● **Exercise instructions**
Search the records for "seen". Report every line where it occurs.

### Given data

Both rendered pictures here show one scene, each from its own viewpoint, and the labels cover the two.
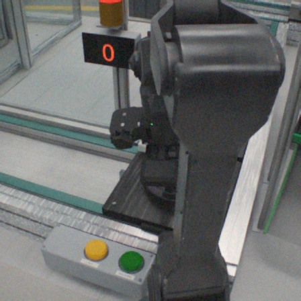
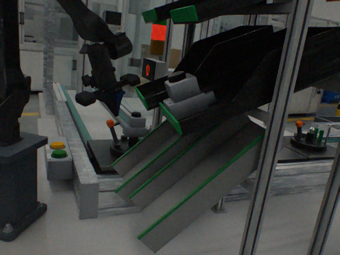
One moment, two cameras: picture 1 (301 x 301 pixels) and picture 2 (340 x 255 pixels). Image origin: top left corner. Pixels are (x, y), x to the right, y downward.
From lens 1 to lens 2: 0.79 m
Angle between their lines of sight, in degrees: 45
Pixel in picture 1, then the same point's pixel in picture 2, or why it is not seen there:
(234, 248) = (104, 179)
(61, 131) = not seen: hidden behind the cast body
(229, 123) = not seen: outside the picture
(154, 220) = (95, 152)
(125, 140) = (84, 78)
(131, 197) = (104, 144)
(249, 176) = not seen: hidden behind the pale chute
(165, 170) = (84, 94)
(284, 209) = (139, 166)
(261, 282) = (112, 229)
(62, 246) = (51, 139)
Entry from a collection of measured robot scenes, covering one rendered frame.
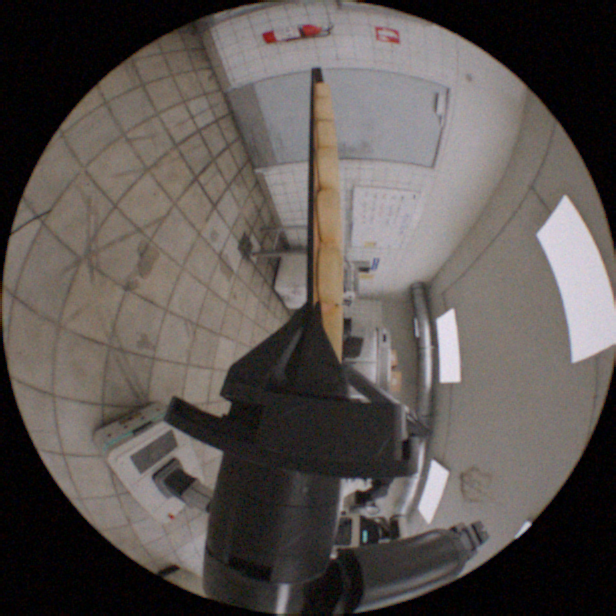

######

● **Task output**
Pixel in picture 1, then the same point's pixel in picture 2, or why it is not seen there:
(61, 131) = not seen: hidden behind the cast body
(229, 123) = not seen: outside the picture
(249, 176) = not seen: hidden behind the pale chute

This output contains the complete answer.